To bring an end to the somber tone of this article I thought it might be helpful to highlight something I hope we’ll carry forward. When it dawned on me in March 2020 that the main form of communication would be video-calls I instantly cast my mind back to the days of Skype. Despite a very obvious market demand for online meeting platforms, only one company truly dominated laptop screens in 2020. Zoom was the fifth most downloaded app worldwide in 2020 and for good reason – it facilitated large meetings and conferences and was thus used by a wide range of institutions such as schools, banks and government. Most importantly, it saved time that I didn’t even know I was wasting. Cutting travel time by 100 percent and being able to bring conversations to a neat end with the click of a button was ideal for rolling out of bed into seminars. Jokes of my academic laziness aside, the Zoom revolution proved that a one-hour meeting doesn’t have to consume almost a whole morning: time is money folks.

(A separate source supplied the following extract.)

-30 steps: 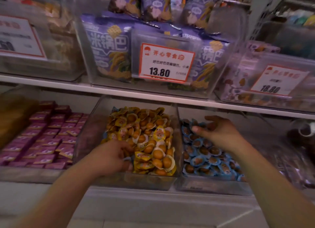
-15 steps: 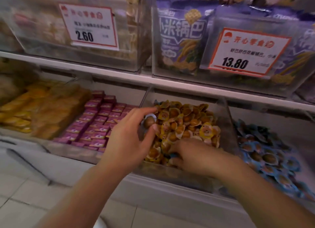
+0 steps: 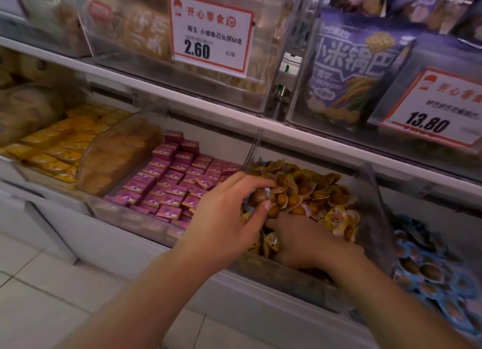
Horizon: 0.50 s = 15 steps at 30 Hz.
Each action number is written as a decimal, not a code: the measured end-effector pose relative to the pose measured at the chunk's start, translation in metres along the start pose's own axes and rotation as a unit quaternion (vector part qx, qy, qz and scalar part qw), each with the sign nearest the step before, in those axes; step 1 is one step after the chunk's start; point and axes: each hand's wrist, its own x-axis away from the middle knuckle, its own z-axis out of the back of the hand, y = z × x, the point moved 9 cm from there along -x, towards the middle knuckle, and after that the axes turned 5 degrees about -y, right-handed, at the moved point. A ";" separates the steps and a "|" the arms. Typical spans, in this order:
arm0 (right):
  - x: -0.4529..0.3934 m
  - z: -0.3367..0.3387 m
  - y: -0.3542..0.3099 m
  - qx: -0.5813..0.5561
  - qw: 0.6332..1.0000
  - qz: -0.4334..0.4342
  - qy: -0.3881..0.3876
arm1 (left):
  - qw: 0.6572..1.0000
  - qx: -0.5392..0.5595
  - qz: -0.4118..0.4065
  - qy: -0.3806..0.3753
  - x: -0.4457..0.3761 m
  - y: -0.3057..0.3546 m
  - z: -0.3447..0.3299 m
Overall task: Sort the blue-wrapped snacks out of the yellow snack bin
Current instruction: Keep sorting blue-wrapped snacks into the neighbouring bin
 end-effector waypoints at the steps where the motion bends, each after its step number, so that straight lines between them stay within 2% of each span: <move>1: -0.003 -0.001 -0.003 0.004 1.000 0.003 0.004 | 1.000 0.002 0.001 0.002 0.000 0.000 0.000; 5: -0.007 0.004 -0.005 -0.031 0.999 0.009 0.031 | 1.000 0.005 0.002 0.009 -0.001 0.003 0.000; 9: 0.000 0.017 0.001 -0.210 0.975 0.027 0.069 | 0.999 0.017 0.010 0.028 -0.002 0.002 0.001; 12: 0.010 0.036 0.012 -0.369 0.922 0.049 0.112 | 0.998 0.033 0.019 0.045 -0.002 0.001 0.000; 15: 0.026 0.050 0.034 -0.541 0.827 0.023 0.151 | 0.999 0.026 0.022 0.039 0.000 0.005 -0.010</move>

The actualities of everyday life amid the 2020/21 pandemic will remain fascinating to me, not least because the year was also marked by other mind-bogglingly huge events like the impeachment of President Donald Trump, the BLM movement protests and the Australian wildfires (after a quick google search I was also reminded that 2020 began with memes of a potential third world war, following rising tensions between the US and Iran). Among all this devastating chaos were changes in day-to-day life that I sincerely hope qualify for a tiny subheading in the 2090 history textbooks.